ABOUT THIS TASK => If a line contains the word "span", include it in the count; state how many such lines the listing has and nothing else.

RECORDED DATA =>
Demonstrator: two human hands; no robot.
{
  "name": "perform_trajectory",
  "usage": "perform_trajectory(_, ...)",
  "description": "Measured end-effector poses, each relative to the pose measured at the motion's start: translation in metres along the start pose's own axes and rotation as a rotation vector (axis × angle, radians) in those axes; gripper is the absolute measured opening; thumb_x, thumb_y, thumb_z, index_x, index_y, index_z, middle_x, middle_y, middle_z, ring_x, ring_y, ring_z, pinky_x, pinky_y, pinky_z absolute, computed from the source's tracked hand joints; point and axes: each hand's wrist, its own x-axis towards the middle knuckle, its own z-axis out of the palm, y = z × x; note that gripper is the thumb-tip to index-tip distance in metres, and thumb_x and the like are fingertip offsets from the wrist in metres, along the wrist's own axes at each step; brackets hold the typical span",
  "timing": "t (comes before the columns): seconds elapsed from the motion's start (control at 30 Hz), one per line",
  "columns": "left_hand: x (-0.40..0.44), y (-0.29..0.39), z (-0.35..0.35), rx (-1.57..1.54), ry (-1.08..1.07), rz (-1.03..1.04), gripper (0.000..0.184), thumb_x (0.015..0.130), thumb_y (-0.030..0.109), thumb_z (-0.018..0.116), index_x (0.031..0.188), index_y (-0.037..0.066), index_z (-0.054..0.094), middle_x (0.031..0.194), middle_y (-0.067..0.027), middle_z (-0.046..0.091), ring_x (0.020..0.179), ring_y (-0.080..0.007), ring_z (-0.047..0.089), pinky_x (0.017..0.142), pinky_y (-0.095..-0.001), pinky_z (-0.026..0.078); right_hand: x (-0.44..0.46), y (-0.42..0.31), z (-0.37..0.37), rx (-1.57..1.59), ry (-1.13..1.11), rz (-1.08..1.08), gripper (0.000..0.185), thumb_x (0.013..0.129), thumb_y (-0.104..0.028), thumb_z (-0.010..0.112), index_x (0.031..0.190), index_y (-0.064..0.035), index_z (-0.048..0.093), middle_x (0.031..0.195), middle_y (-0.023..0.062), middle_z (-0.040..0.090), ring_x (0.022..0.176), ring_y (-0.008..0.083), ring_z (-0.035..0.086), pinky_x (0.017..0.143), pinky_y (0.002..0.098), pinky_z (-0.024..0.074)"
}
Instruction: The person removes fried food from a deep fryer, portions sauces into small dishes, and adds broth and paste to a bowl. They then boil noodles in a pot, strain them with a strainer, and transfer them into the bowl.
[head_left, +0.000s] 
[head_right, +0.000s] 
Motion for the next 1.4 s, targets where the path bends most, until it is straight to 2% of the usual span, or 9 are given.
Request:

ANSWER TO THE PROBLEM => 2